> _How to complete this task_: From the entries that follow, reproduce exactly and only the lines from the line with "Where can the grey open laptop be found here?" to the line with "Where can the white steamed baozi be found in", endpoints included.

> _The records_:
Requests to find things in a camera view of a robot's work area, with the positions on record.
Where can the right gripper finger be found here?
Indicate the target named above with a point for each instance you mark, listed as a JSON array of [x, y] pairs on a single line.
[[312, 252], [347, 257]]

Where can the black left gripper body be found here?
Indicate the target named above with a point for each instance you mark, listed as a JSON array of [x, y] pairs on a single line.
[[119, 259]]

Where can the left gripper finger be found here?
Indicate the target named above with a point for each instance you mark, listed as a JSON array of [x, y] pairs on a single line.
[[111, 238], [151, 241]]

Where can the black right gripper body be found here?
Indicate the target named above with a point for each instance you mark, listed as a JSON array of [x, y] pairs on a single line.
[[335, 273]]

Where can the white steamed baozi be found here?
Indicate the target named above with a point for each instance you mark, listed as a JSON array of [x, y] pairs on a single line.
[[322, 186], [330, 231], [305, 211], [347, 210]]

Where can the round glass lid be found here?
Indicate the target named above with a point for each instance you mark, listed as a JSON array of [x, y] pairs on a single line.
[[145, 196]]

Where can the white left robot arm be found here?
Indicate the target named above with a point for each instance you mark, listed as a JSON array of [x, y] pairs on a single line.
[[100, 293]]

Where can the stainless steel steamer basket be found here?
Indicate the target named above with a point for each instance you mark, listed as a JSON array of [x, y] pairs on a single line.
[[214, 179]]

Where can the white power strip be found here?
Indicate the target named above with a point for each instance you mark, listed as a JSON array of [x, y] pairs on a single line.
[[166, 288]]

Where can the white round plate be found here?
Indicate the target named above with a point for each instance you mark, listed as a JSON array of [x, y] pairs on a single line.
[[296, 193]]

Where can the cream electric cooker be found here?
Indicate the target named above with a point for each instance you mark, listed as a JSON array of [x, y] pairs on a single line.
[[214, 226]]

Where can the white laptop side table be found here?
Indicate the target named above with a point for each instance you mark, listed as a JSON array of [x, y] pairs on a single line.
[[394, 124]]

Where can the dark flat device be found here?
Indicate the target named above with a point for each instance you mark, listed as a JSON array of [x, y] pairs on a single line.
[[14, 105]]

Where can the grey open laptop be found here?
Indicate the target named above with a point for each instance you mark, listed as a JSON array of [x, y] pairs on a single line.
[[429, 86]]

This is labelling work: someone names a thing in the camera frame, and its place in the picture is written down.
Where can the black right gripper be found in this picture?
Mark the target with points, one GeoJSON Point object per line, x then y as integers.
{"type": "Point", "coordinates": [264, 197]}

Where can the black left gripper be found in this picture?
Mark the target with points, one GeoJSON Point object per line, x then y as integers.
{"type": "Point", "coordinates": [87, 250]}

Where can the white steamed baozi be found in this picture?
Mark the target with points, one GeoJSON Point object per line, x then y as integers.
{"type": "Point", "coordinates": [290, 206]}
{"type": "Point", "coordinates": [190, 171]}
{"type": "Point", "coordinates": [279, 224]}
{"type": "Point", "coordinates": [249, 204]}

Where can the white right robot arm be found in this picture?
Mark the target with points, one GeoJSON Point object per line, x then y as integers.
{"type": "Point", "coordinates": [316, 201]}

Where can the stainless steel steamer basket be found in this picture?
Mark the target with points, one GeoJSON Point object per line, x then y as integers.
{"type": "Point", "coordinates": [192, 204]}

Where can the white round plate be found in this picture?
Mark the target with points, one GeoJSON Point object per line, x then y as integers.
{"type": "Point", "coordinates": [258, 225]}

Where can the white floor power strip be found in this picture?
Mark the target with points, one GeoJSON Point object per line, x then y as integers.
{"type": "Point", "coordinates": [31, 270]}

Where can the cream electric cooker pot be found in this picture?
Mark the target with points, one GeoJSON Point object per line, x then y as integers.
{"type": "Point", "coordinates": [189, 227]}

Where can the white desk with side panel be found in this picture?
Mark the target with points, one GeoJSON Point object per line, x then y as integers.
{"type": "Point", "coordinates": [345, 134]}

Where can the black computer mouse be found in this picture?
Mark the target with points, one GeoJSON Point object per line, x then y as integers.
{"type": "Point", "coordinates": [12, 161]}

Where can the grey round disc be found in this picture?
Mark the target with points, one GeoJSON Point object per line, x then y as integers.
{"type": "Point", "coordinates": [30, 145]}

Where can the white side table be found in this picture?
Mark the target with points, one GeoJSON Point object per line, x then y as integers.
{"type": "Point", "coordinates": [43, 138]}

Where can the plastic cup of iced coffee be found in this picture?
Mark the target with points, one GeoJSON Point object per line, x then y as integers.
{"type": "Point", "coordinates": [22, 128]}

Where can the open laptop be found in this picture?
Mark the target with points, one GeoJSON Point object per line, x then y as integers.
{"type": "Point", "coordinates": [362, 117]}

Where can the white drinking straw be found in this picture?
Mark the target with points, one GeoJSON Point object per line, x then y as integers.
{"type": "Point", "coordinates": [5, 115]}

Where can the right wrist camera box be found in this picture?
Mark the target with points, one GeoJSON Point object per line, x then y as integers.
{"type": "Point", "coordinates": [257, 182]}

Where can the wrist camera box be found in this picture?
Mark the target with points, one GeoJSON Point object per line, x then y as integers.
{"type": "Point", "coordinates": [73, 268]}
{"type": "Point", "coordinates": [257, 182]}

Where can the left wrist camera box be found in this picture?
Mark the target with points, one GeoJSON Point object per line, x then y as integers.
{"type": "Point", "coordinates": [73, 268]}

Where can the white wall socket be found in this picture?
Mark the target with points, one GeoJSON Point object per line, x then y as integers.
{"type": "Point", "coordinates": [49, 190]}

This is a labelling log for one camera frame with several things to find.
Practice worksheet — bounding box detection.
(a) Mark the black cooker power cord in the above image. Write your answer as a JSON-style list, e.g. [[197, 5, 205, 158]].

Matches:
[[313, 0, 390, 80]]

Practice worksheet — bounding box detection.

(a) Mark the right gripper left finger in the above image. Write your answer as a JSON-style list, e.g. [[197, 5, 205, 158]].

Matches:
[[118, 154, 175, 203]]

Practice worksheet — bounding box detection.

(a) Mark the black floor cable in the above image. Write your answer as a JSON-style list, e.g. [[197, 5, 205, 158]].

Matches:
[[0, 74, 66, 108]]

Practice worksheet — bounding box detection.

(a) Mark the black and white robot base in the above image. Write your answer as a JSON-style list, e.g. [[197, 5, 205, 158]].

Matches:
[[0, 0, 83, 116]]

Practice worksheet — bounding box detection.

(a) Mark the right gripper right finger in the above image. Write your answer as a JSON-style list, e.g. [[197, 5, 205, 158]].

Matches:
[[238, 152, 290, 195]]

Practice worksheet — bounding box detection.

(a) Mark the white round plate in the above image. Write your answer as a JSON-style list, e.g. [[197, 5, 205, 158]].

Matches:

> _Solution to this exercise_:
Where can the grey open laptop be found here?
Indicate the target named above with a point for each instance you mark, listed as a JSON array of [x, y] pairs on a single line.
[[429, 86]]

This is labelling work: someone names a thing in the camera frame, and its place in the picture is written down.
Where can the black right gripper be found in this picture?
Mark the target with points, one GeoJSON Point object per line, x then y as integers.
{"type": "Point", "coordinates": [264, 197]}

Where can the black left gripper be found in this picture?
Mark the target with points, one GeoJSON Point object per line, x then y as integers.
{"type": "Point", "coordinates": [87, 250]}

Where can the white steamed baozi be found in this picture?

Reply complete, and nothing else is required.